Ever since I first read about it, the notion of the union co-op model has fascinated me.
Introduced in 2012 and created through a partnership between United Steelworkers and Mondragon International, this model sought to create a new avenue of growth of the American labor movement in the wake of the increasingly emerging breakdown of the model of exclusive representation. Built on the Ten Basic Principles advanced by Mondragon but adapted for the unique structures of American labor law, the union co-op model has seen some uptake across the United States, but certainly not as much as USW or Mondragon might have hoped.
In addition to this, there’s another major political effort focused around cooperative enterprise whose model serves as inspiration for this: Cooperation Jackson.

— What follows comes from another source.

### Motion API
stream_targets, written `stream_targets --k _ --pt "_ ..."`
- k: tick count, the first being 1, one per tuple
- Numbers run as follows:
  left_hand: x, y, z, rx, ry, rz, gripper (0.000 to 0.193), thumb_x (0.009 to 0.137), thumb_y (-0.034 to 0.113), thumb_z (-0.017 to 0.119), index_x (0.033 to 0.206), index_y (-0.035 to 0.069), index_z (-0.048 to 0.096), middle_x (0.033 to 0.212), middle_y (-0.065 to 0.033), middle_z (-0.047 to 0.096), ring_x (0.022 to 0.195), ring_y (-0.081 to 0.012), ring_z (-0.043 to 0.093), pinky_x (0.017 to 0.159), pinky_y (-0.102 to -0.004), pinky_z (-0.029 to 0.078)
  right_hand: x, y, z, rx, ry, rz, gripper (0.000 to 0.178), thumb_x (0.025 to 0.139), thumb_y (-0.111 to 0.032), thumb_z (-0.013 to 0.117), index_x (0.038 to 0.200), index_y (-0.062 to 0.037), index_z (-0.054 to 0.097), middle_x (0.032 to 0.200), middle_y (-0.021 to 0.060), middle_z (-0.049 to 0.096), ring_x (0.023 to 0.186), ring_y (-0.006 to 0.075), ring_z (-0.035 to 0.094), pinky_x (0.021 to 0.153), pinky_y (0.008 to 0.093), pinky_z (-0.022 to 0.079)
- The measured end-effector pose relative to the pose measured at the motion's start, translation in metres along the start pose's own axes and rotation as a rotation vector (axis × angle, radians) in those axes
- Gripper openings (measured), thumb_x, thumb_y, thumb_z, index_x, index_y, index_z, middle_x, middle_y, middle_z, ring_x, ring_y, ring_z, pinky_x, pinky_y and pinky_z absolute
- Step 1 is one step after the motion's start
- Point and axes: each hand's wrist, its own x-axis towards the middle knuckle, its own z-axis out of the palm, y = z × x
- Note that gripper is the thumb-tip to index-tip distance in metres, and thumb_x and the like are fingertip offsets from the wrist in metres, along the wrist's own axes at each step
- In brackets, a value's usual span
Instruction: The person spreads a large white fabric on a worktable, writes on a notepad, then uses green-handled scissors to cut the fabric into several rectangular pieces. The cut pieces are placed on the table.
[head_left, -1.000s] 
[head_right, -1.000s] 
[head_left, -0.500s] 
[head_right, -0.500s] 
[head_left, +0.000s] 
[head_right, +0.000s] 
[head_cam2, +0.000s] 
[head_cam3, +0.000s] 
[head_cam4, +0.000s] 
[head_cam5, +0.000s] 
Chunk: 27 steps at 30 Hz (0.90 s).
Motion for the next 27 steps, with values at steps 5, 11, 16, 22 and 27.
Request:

Built on decades of organizing by the Malcolm X Grassroots Movement (MXGM) in Jackson, MS, Cooperation Jackson saw a major breakthrough in 2013, when Chokwe Lumumba, a lawyer and organizer most famous for representing Geronimo Pratt of the Black Panther Party and Tupac Shakur, was elected as Mayor of Jackson on a platform of economic redevelopment focused around developing cooperative enterprises in the majority-Black city of Jackson. Fruit of the MXGM’s Jackson-Kush Plan originated by Kali Akuno, Cooperation Jackson had barely gotten off the boards when Mayor Lumumba died suddenly in 2014. Subsequently, a political foe of Mayor Lumumba’s, Tony Yarber, defeated Mayor Lumumba’s son Chokwe Antar Lumumba in a special election to fill the vacant mayorship. Yarber subsequently stopped most of the more radical programs that Mayor Lumumba had just started to implement.